> ABOUT THIS EXERCISE: Please report how many lines in these records contain the string "metal", and give nothing besides the number.

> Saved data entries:
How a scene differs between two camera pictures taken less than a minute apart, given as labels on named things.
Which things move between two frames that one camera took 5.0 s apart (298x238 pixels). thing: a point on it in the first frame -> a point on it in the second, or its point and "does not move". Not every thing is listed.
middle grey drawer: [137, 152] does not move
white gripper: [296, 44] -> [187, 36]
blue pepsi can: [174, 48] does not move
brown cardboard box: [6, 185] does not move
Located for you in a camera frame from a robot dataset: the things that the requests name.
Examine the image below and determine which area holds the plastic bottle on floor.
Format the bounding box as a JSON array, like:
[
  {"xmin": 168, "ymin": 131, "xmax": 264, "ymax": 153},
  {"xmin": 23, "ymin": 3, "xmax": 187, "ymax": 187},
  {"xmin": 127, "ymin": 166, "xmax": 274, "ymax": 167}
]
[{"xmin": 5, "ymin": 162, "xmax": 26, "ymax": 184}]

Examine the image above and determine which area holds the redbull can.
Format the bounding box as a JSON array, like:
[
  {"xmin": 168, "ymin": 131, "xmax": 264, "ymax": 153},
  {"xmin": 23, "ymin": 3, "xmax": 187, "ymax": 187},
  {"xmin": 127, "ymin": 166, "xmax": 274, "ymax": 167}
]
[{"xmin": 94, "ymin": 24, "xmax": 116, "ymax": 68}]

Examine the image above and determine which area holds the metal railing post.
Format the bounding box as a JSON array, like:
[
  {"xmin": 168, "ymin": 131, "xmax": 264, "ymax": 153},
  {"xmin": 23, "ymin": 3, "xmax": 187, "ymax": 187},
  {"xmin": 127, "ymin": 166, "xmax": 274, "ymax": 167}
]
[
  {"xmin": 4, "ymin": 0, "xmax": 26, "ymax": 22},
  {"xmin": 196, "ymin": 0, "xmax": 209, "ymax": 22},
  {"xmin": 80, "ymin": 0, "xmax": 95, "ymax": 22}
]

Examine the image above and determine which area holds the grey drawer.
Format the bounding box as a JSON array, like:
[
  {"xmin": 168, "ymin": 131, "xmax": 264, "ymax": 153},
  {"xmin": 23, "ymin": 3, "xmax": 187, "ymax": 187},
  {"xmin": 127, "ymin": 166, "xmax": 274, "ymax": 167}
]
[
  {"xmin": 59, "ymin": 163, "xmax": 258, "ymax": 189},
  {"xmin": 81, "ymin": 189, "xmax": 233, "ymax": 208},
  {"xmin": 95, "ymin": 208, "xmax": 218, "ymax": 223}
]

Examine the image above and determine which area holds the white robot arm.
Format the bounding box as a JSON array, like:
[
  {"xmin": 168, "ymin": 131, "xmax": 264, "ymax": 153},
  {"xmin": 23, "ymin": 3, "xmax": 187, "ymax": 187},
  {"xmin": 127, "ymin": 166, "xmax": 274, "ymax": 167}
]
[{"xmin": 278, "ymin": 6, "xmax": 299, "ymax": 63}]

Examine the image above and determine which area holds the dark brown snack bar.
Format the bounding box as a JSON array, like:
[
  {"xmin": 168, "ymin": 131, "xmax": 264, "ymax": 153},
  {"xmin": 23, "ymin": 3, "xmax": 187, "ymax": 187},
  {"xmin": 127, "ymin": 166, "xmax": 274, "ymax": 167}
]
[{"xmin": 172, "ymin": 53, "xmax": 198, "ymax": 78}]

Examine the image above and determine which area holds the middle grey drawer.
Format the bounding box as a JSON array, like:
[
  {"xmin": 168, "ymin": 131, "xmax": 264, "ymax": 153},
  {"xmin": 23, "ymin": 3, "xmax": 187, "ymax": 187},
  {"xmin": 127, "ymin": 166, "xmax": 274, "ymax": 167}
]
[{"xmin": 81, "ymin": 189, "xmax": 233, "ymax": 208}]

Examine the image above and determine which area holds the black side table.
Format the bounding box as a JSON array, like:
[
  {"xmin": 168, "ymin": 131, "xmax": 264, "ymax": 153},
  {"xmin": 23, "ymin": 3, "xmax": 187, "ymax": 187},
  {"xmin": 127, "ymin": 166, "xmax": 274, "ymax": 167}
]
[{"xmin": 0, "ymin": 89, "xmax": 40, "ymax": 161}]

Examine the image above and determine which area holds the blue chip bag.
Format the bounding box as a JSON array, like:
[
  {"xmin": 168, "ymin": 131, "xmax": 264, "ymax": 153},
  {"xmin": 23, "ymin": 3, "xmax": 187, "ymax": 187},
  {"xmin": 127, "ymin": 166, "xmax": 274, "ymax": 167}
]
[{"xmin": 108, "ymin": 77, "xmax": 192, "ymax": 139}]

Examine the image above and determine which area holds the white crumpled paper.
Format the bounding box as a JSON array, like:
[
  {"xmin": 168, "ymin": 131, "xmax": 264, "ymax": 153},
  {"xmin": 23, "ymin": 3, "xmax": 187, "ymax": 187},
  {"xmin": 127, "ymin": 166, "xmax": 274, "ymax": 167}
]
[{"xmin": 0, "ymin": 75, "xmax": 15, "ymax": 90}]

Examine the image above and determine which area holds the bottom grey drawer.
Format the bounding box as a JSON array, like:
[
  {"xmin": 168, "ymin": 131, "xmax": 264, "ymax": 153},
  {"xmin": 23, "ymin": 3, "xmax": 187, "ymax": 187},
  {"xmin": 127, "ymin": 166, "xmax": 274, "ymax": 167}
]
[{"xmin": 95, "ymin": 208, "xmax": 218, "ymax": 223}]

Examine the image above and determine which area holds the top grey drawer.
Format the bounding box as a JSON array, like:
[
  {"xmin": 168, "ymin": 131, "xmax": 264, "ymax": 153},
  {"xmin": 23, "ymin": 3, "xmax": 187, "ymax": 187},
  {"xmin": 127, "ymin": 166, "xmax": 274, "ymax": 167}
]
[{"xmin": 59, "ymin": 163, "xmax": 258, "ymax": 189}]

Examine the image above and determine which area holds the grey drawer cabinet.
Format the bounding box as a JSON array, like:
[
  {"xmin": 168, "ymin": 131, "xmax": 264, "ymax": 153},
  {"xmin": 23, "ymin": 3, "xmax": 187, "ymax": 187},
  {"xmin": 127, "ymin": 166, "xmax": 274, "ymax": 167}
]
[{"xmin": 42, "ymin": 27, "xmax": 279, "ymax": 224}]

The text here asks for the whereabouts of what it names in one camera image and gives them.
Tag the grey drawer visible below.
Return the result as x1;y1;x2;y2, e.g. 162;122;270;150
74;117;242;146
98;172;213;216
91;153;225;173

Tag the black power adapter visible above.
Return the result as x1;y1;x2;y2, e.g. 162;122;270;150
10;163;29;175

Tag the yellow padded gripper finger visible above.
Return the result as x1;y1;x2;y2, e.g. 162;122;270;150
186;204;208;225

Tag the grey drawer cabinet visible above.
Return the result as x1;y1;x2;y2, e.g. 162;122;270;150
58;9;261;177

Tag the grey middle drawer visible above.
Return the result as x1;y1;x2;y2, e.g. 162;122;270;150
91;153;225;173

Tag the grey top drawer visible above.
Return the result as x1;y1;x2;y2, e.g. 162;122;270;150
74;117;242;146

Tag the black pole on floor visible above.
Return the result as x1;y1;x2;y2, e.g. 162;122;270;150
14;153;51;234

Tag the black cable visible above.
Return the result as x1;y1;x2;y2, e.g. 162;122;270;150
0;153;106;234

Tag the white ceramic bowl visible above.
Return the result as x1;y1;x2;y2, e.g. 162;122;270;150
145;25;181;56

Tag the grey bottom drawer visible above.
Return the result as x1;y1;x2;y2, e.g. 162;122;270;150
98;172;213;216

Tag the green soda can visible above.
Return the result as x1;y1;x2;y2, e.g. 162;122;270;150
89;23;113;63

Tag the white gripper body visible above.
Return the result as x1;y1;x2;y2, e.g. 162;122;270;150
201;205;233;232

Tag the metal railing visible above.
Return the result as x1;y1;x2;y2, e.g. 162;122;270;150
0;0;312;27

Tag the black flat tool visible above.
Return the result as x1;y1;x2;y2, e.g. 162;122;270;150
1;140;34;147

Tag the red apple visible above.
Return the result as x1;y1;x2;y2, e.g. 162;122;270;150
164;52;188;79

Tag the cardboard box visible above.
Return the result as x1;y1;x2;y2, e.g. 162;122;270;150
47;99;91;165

> FINAL ANSWER: 2